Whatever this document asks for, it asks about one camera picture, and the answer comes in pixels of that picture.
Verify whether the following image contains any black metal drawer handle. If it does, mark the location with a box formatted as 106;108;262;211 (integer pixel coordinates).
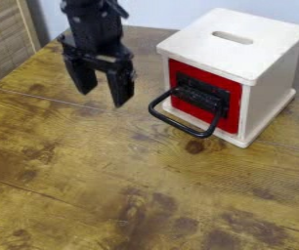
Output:
148;72;233;139

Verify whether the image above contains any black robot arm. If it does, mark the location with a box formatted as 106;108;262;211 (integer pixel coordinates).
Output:
58;0;136;107

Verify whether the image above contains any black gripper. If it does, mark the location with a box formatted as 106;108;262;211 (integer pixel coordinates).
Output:
59;9;135;107

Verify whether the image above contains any white wooden box cabinet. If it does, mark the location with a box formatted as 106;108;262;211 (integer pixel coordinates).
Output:
155;8;299;148

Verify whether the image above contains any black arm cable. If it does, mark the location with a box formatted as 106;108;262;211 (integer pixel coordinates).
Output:
104;0;131;20

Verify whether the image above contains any red wooden drawer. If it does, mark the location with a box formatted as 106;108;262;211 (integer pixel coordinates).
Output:
168;59;243;134

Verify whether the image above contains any wooden panel at left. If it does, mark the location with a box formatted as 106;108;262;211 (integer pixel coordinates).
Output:
0;0;42;80

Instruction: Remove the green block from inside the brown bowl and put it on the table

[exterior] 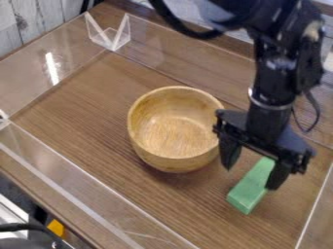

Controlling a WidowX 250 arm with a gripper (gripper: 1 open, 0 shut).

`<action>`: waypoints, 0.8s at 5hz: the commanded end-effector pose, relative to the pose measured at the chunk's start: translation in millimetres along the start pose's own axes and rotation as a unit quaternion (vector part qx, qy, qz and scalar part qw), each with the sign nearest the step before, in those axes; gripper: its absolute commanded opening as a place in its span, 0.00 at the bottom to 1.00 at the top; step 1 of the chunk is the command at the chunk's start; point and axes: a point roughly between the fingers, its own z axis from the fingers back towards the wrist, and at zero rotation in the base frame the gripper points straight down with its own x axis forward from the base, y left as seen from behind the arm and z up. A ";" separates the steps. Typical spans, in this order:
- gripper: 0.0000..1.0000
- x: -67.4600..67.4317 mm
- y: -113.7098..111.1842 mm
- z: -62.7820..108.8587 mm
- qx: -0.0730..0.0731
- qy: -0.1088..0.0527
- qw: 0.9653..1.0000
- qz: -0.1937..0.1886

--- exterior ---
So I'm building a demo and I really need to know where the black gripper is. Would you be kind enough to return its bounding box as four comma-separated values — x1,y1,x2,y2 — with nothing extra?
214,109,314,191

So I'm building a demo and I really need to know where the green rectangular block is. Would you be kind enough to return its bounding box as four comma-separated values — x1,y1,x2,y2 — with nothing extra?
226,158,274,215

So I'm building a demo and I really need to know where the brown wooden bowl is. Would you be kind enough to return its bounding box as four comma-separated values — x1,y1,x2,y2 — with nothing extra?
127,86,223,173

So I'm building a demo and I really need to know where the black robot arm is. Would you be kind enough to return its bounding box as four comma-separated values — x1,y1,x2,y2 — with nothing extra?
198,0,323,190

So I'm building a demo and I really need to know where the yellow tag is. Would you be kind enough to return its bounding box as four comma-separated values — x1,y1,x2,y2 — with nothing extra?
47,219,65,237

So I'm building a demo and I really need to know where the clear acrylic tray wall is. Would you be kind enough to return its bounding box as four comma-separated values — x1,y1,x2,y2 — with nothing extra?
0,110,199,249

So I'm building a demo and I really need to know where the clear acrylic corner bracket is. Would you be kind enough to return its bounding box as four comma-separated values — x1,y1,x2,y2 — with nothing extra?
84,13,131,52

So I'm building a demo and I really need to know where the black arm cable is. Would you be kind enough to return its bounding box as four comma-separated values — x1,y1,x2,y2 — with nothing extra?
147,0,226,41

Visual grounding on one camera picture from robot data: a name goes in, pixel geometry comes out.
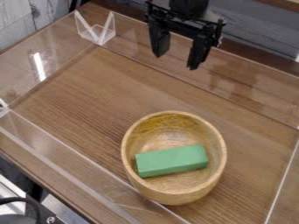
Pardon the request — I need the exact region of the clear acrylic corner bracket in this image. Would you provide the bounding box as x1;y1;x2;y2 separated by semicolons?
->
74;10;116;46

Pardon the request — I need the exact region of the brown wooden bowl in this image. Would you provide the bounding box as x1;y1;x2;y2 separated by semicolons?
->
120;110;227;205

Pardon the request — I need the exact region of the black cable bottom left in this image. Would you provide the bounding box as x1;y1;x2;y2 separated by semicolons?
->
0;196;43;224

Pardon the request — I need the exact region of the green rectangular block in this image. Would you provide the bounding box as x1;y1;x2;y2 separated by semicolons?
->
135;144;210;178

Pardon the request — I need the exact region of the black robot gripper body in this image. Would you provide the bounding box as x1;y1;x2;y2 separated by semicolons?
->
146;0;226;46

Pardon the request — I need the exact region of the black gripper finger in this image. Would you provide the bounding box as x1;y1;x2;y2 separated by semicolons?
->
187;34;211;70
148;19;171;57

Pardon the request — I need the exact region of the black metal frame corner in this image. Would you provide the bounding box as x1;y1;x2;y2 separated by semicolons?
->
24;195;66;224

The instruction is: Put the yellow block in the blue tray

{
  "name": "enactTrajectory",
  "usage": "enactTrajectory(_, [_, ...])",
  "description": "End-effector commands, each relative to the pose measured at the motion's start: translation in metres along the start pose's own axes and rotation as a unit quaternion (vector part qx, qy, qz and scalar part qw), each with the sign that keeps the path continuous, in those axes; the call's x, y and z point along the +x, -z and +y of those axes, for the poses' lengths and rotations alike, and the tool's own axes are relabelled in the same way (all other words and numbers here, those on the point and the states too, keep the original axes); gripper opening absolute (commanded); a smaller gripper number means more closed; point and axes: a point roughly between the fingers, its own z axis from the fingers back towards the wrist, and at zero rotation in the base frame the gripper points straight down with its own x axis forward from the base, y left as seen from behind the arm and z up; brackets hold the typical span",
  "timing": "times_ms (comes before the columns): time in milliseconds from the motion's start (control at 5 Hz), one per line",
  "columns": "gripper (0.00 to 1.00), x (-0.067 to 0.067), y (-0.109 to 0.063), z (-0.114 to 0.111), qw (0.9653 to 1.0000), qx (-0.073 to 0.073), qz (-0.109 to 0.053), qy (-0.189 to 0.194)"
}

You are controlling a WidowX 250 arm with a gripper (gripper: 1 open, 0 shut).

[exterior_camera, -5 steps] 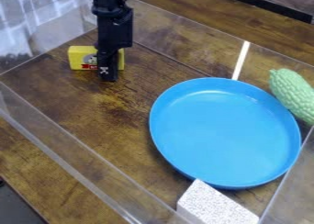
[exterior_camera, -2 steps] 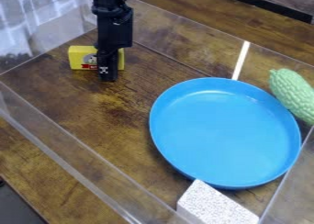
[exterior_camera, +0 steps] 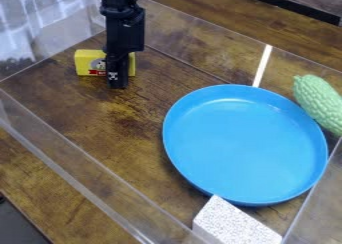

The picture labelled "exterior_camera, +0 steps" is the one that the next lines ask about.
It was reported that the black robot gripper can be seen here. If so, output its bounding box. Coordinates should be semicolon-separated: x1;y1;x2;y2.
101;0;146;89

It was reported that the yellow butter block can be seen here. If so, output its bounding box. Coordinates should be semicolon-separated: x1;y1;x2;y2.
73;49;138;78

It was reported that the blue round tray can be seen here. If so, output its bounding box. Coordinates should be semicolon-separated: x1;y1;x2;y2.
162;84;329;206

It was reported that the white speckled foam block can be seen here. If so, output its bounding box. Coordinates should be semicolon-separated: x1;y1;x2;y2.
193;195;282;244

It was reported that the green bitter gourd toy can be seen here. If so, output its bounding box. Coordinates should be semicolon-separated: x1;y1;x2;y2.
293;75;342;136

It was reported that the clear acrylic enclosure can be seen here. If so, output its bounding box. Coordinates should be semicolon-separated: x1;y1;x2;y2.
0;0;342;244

#### GOAL OF THE EXERCISE:
All lines of the data above that include the word "span" must be shown.

#### RESPONSE BELOW:
`<action>`: waypoints, 0.8s at 5hz: the commanded end-effector pose, relative to the pose measured at the chunk's start: translation in millimetres along the start pose's own axes and rotation as a unit quaternion (vector part qx, qy, qz and scalar part qw), each with the sign nearest the step before, in those axes; gripper: its absolute commanded opening as a place in its span, 0.00 at the bottom to 1.00 at the top; step 1 of the chunk is the command at the chunk's start; point and axes: a point roughly between the fingers, its own z axis from the fingers back towards the wrist, and at zero rotation in the base frame the gripper points straight down with its own x axis forward from the base, y left as seen from behind the arm and z up. A ";" separates the steps. Typical spans, in this order:
  "description": "End-effector commands, each relative to the pose measured at the motion's start: translation in metres along the start pose's own axes and rotation as a unit quaternion (vector part qx, qy, qz and scalar part qw), each with the sign that keeps the path continuous, in those axes; the call's x, y and z point along the +x, -z and +y of those axes, for the poses' lengths and rotations alike, and the tool's own axes are relabelled in the same way (all other words and numbers here, those on the point and the states too, keep the original axes); gripper opening absolute (commanded); a smaller gripper number means more closed; point and axes: a point roughly between the fingers, its own z axis from the fingers back towards the wrist, and at zero rotation in the base frame the gripper points straight down with its own x axis forward from the base, y left as seen from behind the arm and z up; brackets hold the typical span",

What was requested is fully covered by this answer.